This is the time of year when Minnesota state legislators have town halls and fund raisers. At one recent event, I asked a long term state legislator if they knew how much of the money allocated by the READ Act that they had just bragged about went into the coffers of private equity companies. The response included a mumble about unintended consequences.
State literacy initiatives are presented as investments in children. Increasingly, they have also become intentional, consequential investments for private equity (PE.) In both Mississippi and Minnesota, a small group of investment firms now owns many of the products that schools are required, or strongly encouraged to purchase. The same firms profit from screening students, training teachers, and renewing those contracts year after year. The same firms have their fingers in the legislative money pots of a lot of states.

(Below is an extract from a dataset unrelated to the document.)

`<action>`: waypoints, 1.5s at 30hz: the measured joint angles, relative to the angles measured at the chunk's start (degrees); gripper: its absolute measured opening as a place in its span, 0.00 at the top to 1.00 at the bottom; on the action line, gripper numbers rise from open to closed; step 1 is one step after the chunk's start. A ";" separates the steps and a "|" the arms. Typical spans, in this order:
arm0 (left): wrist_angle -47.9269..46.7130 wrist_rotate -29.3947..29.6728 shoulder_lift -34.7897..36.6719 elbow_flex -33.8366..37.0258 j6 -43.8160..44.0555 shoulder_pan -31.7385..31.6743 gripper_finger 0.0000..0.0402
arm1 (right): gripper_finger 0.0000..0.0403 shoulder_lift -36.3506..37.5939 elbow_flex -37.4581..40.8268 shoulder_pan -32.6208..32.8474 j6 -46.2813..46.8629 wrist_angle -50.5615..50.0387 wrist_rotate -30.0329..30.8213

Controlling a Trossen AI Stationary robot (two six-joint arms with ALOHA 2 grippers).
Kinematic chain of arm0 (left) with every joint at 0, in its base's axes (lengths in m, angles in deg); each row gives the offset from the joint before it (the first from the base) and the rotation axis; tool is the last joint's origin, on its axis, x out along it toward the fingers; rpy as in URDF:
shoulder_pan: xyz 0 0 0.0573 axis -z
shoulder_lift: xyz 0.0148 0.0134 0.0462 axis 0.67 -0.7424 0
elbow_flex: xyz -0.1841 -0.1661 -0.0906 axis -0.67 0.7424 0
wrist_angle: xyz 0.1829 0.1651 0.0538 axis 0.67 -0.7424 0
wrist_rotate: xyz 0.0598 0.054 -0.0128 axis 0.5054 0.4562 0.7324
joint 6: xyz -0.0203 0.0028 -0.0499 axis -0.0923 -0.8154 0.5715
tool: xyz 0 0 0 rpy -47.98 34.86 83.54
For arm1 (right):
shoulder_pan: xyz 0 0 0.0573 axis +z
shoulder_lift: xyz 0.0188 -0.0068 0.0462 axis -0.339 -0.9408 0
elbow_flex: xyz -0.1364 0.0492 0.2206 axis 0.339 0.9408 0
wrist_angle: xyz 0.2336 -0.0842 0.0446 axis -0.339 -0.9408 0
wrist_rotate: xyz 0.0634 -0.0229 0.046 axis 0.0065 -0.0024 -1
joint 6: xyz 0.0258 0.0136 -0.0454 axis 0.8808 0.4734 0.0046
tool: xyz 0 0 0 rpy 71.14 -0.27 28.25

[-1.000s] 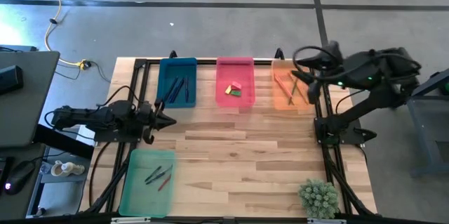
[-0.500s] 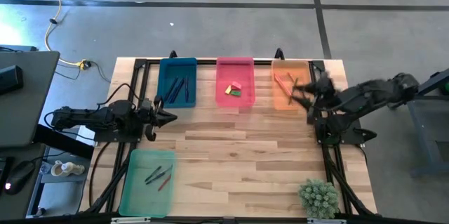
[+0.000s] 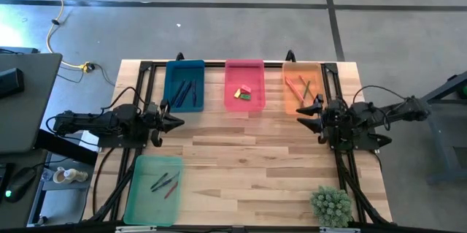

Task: Sort crayons/erasers/pens/pencils in bins
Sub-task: Return to Home Position

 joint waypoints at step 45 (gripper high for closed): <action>-0.04 -0.02 -0.01 -0.02 0.00 0.02 0.99 | 0.58 14.37 13.72 -3.66 3.72 -2.63 3.10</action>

Curriculum Associates (i-Ready), Renaissance Learning (FastBridge and Star), Edmentum (Exact Path), NWEA (MAP Growth), and Lexia's LETRS teacher-training program represent the most widely used literacy products in these states. Behind these familiar education brands are a handful of private equity firms including Veritas Capital, Blackstone, Francisco Partners, Permira, Berkshire Partners, Hellman & Friedman, and Vistria Group. These money makers have consolidated ownership across the literacy marketplace.
This matters because these are not one-time purchases. Student screeners require annual licenses. Teacher certifications require ongoing training and renewal. Every school year, public education dollars flow back through the same recurring-revenue business model. A note here about the use of screens in school: identifying literacy needs increasingly routes through licensed software platforms, sometimes student-facing computer programs, sometimes tablet apps that teachers use to record one-on-one assessments, but in either case, the data and scoring run through proprietary, licensed vendor software rather than locally-built and locally owned and controlled programs. I guess cuz Minnesotans are smart enough to do that kind of thing..
A growing share of the infrastructure surrounding public literacy policy is controlled by financial firms whose legal obligation is to maximize returns for investors. When the same investment groups own the assessments that identify literacy needs and the professional development used to address them, policymakers and taxpayers should ask whether sufficient safeguards exist to ensure that educational decisions are driven by evidence rather than by market concentration.
The issue is not whether these products are effective, although that's still a very open question. The issue is accountability. When state policy effectively channels recurring public dollars into a marketplace dominated by a small number of financial firms, citizens deserve transparency about who owns these products, how much public money is spent on them each year, how those contracts are awarded and renewed, and whether meaningful competition still exists, and whether the programs are actually working and not being massaged as has been widely reported about Mississippi’s numbers.
Generating dependable returns for investment portfolios should not be the object of legislators.